Prompts¶

Prompt Template¶

The extraction prompt is defined in extract.yaml at the repository root. It has two parts: a system message and a user prompt.

System Message¶

You are a scientific data extraction assistant specializing in biological
assays and measurements. Your task is to extract structured data from
scientific text, identifying assays, measurements, protocols, study
subjects, and experimental conditions.

User Prompt¶

Extract structured assay and measurement data from the following scientific text.
Identify all assays, their measurements, study subjects, protocols, and
experimental conditions.

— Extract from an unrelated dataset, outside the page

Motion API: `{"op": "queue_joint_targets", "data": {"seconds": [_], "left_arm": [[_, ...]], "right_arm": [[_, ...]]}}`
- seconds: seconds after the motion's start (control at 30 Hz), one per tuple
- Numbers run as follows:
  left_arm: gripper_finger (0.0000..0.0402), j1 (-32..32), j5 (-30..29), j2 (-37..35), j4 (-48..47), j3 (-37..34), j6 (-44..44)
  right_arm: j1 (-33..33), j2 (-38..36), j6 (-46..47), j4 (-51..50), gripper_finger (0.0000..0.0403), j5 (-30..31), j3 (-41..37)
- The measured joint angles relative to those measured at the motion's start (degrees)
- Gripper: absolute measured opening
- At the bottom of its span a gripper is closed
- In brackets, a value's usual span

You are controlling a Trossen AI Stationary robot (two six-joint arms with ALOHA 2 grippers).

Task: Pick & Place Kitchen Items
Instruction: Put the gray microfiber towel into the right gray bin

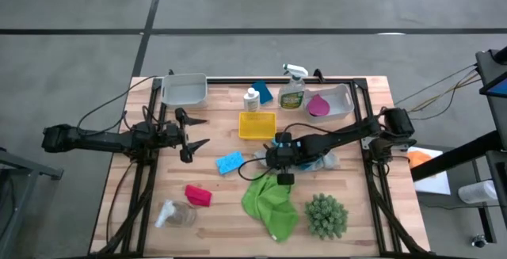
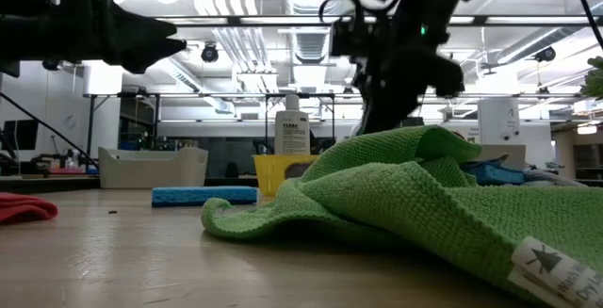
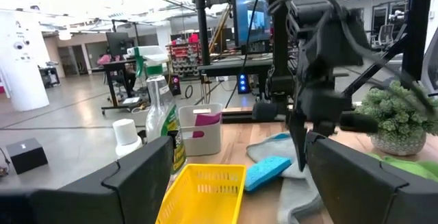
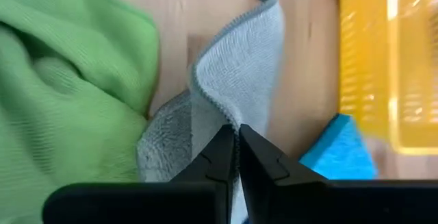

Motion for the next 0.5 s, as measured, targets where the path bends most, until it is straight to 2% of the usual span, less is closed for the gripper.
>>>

Use ontology identifiers where possible (e.g.,
OBI, CHEBI, CL, UBERON, NCBITaxon, UO). Provide the extracted data in
a structured format (e.g., YAML).

Prompt Assembly¶

The prompt_builder.py module assembles the final prompt from three components:

┌─────────────────────────────────────────┐
│  ## Schema Context      (if not baseline)│
│  [generated by schema_context.py]       │
│                                         │
│  [extraction instructions from template]│
│                                         │
│  ## Source Text                          │
│  [full text extracted from PDF]         │
└─────────────────────────────────────────┘

For baseline runs, the schema context section is omitted entirely. For other levels, it is prepended before the extraction instructions.

Ontology Targets¶

The prompt instructs models to use ontology identifiers from these vocabularies:

Prefix	Ontology	Domain
OBI	Ontology for Biomedical Investigations	Assay types, protocols
CHEBI	Chemical Entities of Biological Interest	Chemical compounds
CL	Cell Ontology	Cell types
UBERON	Uber-anatomy Ontology	Anatomical structures
NCBITaxon	NCBI Taxonomy	Organisms
UO	Units of Measurement Ontology	Measurement units

Token Budget¶

The prompt length varies by ablation level due to the schema context:

Level	Approximate Prompt Size
`baseline`	~18,700 tokens (paper text + instructions only)
`class_names`	~19,500 tokens
`full_classes`	~20,500 tokens
`with_enums`	~21,700 tokens

These are approximate and depend on the specific paper length and schema size.